I’m still investigating a variety of, probably linked, issues.
The forum may bounce a time or two as I try to get things back up and runnign properly again.
I’m still investigating a variety of, probably linked, issues.
The forum may bounce a time or two as I try to get things back up and runnign properly again.
I think things are slowly returning to normal. I’ve found some weird things that I don’t understand, e.g.
I don’t think I’ve been hacked, because the servers didn’t seem to be in a state that would be useful to a hacker. They were all checked as being fully patched about an hour or so before these problems started.
I’m working my way through all systems to see what is/isn’t working. I may not finish that before my brain decides that sleep is necessary, but tomorrow is another day (says Zebedee for those who remember!)
Getting 403 forbidden for model data downloads.
Boing! Time for bed. . .
I’ve gone as far as I can tonight. If I try to continue I’ll make mistakes because I’m sleepy. GFS and ECMWF data are both broken in ways that I don’t currently understand.
I’ll be back to this ASAP tomorrow morning.
I’ve started my recovery work again.
Next job is to completely rebuild the distrubuted storage because it’s not working properly. Luckily the forum lives in it’s own disk space so that can stay up but if you access any other weather-watch.com service then you’ll get errors.
I’ll give updates as I make progress.
Thanks for the update Chris. I’ve switched to Bohler data and no ECMWF for now and will only switch back once you have completed your work.

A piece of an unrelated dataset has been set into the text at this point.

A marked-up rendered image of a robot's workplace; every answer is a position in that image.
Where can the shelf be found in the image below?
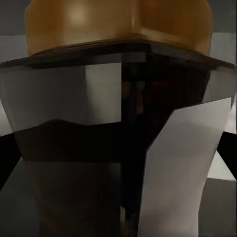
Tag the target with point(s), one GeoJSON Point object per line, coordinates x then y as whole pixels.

Wanted to say how much we all appreciate all your efforts on this.
Stuart
It’s slow going but I’m making progress. I’ve taken this opportunity to upgrade the distributed data storage software from v15 to v18 which means it’s back to a supported version. I tested with v17 and the problem I was having with data not being replicated was fixed so it should still be OK once I get to v18.
The next steps after the upgrade completes is to start moving files back onto the data storage and then start up the version systems one at a time to check that they’re working OK.
Thanks’ for all your hard work Chris. Im just letting my forecast run with errors until you have fixed it.
Thanks once again Chris
Thanks for all the HARD work Chris!
MikeyM
I’m moving data back and starting containers up again. Early test cases have worked OK and I’m just running test GFS/ECMWF downloads which seem to be working OK.
Thanks Chris ! works well again !!
It doesn’t work for me yet so I’ll just wait.
Anyway, many thanks for your efforts, Chris!
Sorry this is taking so long. Some systems are coming back up without problems and others are still broken. I think it’s being caused by a network issue which is preventing containers from accessing the database. I don’t understand why because it was working fine until yesterday morning and I didn’t make any changes because I was asleep when it went wrong!
I’m still working at this…hopefully once I find the magic fix everything will spring back into action!
Time to eat and relax my brain for a while.
I’m now pretty sure the remaining issues relate to a network issue. I’ve managed to get a response from the web server and PHP inside a couple of the containers so the only thing left that they need to do is access the database. I think that the containers that don’t work don’t use the database and those that are broken do use it.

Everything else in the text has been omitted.